Then Jesus showed up
Said, “Before we go up
I thought that we might reminisce.
See, one night in your life
When you turned out the lights
You asked for and prayed for My forgiveness.

At the end of the conversation, Jesus carries him home.

It’s…so good guys.

Before I try to articulate what I love so much about this, let me give you another example.

Leap of Faith (Broadway Musical)

I have never seen this show, so I only know as much of the story as is told through the cast recording. I could be wrong in some of the conclusions I’ve drawn but, chances are, none of you have seen it either, so there’s no one to challenge me, hehe. Also the music is by ALAN MENKEN, so….you know. Good stuff. (If you don’t know who Alan Menken is, he’s the genius behind all the best Disney music [and if you TRY to come at me with arguments that Frozen or Moana or some such film have better music, I will be throwing “Out There” at you, because THE HUNCHBACK OF NOTRE DAME, PEOPLE. THIS MUSIC.])

A-hem. Where was I? Right. Leap of Faith.

[Once again, I am going to spoil things. You have been warned.]

“Reverend” Jonas Nightingale is a con man running a traveling revival. He is great at reading people, getting them to give him money, and skipping town before anyone catches on. He’s also great at not relying on anyone except himself.

Problems arise when Jonas actually starts to care about some of the people in the town they are currently conning.

Did I mention there are SIBLINGS? Jonas has a younger sister named Sam who he has been taking care of since they were kids. Eventually, in the song “People Like Us”, Sam gives us a bit of the siblings’ backstory. Their father was a preacher, and he physically and verbally abused Sam and Jonas. So yeah, it makes sense that Jonas thinks all this God stuff is garbage.

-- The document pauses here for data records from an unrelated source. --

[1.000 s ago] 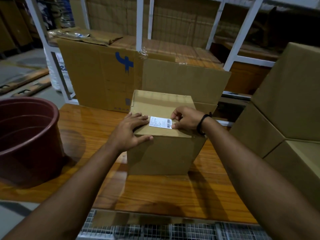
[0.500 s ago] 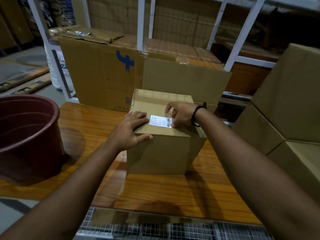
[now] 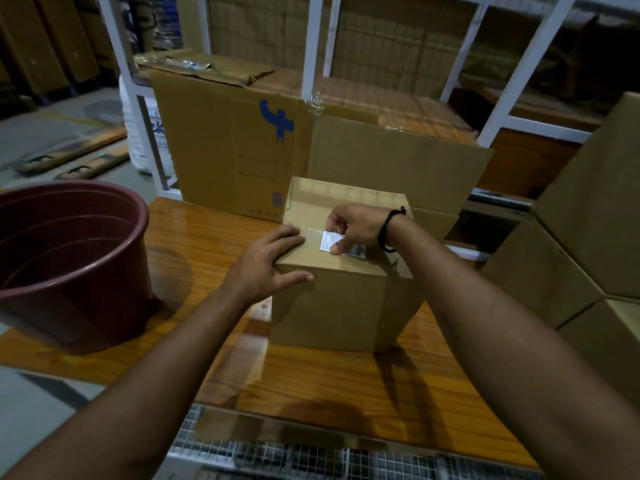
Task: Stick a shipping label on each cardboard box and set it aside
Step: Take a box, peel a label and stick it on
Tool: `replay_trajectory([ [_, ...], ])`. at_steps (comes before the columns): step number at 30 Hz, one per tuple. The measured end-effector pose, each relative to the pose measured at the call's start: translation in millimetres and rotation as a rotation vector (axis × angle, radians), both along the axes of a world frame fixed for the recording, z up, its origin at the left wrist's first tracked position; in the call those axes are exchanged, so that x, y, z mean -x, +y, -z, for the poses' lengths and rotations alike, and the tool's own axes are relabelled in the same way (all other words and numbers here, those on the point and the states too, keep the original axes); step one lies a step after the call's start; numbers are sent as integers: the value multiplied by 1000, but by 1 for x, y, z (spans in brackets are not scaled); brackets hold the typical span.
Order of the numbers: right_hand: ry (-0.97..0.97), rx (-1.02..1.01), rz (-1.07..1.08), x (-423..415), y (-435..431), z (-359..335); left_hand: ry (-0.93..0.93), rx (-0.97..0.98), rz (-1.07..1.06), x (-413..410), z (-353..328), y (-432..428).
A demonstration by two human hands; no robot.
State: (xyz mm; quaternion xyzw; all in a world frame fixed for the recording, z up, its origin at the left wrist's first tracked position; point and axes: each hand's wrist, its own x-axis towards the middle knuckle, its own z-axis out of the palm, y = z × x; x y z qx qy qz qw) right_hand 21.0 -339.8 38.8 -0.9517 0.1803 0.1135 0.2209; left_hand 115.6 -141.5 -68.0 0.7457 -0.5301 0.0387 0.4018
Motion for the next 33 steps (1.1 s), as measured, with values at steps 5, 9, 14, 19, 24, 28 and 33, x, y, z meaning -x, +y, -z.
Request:
replay_trajectory([
  [5,-3,-12,1,1,1,3,7,39,4,0,3,-1],
  [9,-37,-47,29,2,1,7,30,44,-5,1,5,0],
  [14,-25,-61,21,3,2,6,25,34,12,2,6,0],
  [19,-33,-84,40,3,4,5,32,44,7,2,4,1],
  [24,-71,-133,41,7,1,7,52,43,12,3,5,0],
  [28,-57,-144,49,7,1,8,37,40,16,3,6,0],
  [33,-53,-148,50,5,-3,7,58,58,14,4,4,0],
])
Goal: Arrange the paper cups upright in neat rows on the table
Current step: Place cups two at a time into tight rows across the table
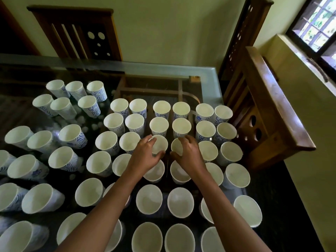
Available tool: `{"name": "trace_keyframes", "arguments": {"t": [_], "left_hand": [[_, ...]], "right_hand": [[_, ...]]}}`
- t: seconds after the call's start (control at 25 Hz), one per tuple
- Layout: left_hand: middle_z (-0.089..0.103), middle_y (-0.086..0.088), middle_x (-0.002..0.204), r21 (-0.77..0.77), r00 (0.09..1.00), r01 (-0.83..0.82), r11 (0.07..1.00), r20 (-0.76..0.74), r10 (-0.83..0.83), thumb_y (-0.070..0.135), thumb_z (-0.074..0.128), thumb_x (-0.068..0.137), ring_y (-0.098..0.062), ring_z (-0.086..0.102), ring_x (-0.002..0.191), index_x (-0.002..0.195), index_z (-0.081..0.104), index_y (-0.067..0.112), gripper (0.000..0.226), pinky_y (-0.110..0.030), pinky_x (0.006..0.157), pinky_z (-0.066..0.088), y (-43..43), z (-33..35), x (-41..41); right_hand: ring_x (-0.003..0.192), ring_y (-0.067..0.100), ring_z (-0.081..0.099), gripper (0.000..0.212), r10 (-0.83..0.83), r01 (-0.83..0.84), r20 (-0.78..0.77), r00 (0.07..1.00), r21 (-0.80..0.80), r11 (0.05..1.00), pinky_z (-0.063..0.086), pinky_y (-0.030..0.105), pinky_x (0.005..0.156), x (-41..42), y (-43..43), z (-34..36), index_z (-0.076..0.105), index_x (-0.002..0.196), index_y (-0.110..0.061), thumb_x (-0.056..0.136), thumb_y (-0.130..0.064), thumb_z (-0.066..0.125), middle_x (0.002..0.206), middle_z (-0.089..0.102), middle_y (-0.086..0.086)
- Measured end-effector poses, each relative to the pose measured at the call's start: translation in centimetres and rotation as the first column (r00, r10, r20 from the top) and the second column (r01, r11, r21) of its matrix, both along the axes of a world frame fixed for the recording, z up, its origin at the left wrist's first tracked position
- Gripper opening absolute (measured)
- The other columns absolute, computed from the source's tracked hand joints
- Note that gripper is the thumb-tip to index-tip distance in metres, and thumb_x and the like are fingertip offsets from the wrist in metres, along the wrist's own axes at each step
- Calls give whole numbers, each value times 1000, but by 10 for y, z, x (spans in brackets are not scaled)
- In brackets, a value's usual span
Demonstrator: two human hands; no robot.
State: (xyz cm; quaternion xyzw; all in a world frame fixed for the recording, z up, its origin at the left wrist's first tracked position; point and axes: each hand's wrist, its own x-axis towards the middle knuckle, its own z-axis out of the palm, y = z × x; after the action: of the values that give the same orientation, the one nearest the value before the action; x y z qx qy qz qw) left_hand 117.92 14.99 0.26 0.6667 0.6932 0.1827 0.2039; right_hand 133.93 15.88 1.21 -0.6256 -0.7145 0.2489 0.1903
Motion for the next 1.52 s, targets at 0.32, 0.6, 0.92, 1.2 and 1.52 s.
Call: {"name": "trace_keyframes", "arguments": {"t": [0.32,0.6,0.92,1.2,1.52], "left_hand": [[39,-10,144,-11,1000,1,1000,-2,-1,36,64,83,-24,35,132,135,45,10,61,-31,107,29,13,-7,-1],[36,-8,146,-6,1000,5,1000,-5,-5,36,63,84,-23,33,133,136,43,12,61,-32,107,29,11,-7,-1],[42,-6,143,73,997,-48,996,56,44,35,64,84,-23,38,131,134,47,14,57,-35,107,32,-11,5,-11],[55,-8,130,127,977,-203,971,92,193,25,71,78,-23,50,121,126,56,11,52,-32,100,40,-107,19,-85],[64,-9,115,167,970,-220,961,144,197,36,64,74,-18,58,107,113,64,8,48,-25,93,44,-207,26,-231]], "right_hand": [[129,27,37,58,55,-55,27,998,-10,998,32,32,105,-1,16,-5,45,133,-8,82,-21,69,138,45,12],[128,29,38,57,81,-81,6,997,-28,996,32,33,106,3,19,-7,48,131,-5,80,-19,70,137,46,14],[128,27,39,59,112,-109,-35,993,74,991,35,41,106,-12,1,6,46,135,-11,83,-27,69,139,45,9],[113,30,54,53,353,-342,-98,931,113,933,45,35,94,-89,-53,18,54,127,-7,79,-17,72,130,54,13],[107,27,59,47,462,-452,-163,872,98,887,39,19,93,-225,-146,16,60,120,-6,77,-20,73,119,61,13]]}}
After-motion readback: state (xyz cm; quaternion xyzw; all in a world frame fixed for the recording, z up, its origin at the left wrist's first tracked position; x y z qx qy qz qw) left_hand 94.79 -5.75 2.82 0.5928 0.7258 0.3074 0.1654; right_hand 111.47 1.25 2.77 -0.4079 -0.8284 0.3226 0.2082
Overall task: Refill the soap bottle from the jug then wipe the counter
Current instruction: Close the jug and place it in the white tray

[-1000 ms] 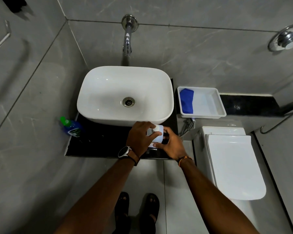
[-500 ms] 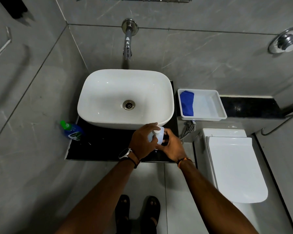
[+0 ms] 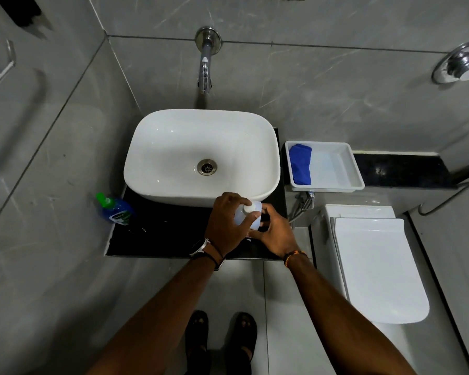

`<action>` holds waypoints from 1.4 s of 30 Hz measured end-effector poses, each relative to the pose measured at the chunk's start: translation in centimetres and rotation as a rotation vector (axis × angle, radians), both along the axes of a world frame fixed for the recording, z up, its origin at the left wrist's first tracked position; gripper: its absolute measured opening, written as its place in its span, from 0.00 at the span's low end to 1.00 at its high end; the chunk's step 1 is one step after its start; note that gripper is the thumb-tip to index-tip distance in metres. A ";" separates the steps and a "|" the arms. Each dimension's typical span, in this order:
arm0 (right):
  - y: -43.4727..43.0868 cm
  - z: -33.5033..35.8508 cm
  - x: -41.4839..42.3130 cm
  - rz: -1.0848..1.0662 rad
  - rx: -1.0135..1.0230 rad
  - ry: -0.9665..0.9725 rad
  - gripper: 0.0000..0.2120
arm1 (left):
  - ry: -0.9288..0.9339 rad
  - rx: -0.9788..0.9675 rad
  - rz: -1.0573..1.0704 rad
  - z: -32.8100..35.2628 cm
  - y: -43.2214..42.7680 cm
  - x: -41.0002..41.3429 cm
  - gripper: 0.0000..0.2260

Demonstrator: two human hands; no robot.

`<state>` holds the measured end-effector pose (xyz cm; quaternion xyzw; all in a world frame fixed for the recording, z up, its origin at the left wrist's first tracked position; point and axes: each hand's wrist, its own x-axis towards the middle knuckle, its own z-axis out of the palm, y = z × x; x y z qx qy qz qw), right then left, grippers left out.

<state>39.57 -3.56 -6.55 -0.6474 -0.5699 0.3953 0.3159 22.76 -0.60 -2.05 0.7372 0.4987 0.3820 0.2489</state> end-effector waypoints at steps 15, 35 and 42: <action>-0.1 0.2 -0.3 -0.027 0.015 -0.050 0.37 | 0.047 0.003 -0.015 0.6 0.5 -0.9 0.10; 0.1 0.3 -0.2 -0.013 -0.009 -0.054 0.35 | 0.154 -0.014 -0.075 2.3 1.4 -0.6 0.13; 0.2 0.3 0.0 0.000 -0.023 -0.065 0.36 | 0.141 -0.026 -0.090 2.6 1.7 -0.4 0.16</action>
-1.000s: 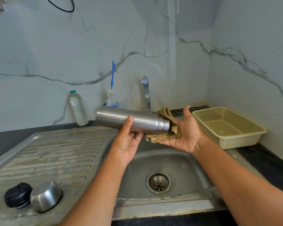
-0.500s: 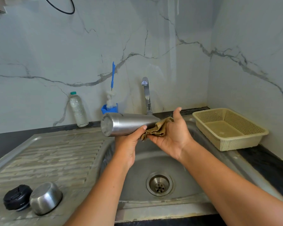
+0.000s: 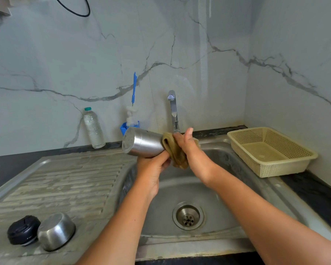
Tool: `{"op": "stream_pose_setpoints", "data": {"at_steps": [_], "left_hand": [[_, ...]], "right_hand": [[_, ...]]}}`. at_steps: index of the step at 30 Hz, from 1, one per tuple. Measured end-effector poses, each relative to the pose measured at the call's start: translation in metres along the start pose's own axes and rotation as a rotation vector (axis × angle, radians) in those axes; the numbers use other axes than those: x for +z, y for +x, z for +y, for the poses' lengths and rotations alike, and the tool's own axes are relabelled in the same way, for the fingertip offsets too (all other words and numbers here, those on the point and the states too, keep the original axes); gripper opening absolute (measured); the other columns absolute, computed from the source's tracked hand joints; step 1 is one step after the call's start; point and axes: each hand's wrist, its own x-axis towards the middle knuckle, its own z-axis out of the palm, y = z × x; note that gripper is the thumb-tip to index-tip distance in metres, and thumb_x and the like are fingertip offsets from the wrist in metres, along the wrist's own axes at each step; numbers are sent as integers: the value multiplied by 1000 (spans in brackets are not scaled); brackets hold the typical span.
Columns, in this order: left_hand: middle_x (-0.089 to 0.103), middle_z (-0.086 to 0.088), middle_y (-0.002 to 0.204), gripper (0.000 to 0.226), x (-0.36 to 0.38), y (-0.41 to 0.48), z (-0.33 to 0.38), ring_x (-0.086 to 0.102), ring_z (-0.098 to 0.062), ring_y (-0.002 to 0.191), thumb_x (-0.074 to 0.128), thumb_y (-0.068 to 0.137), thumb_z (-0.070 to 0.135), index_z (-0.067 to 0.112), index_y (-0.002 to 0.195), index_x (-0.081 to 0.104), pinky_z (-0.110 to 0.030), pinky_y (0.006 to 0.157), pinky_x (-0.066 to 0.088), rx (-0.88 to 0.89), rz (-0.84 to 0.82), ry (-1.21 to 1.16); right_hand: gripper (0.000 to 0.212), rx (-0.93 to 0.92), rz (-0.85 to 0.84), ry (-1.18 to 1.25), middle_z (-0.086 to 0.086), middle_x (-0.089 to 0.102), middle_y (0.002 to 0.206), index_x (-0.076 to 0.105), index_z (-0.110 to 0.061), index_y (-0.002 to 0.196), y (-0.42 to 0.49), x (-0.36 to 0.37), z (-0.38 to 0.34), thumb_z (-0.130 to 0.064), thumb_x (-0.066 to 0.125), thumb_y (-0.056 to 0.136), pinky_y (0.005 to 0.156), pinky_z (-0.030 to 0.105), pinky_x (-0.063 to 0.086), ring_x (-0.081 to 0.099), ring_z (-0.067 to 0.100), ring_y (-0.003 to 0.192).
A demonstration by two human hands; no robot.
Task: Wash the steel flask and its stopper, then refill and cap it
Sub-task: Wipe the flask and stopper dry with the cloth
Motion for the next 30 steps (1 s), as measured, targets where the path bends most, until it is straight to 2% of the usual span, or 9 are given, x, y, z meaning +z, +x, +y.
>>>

Jonas–who has been in the business of faking miracles, tricking people into believing they’re seeing the hand of a God who doesn’t exist–comes face to face with something he can’t explain. He witnesses a real miracle.


[At this juncture, I implore you all to go listen to “Jonas’s Soliloquy”. You don’t have to listen to the rest of the show–just listen to this song, because it knocks my socks off.]

Full of denial and confusion, Jonas finally reaches the point where he cries out to God for something to believe in and… *jumps up and down, screeching* It’s…really good, folks.

So what is it about these stories that I love so much?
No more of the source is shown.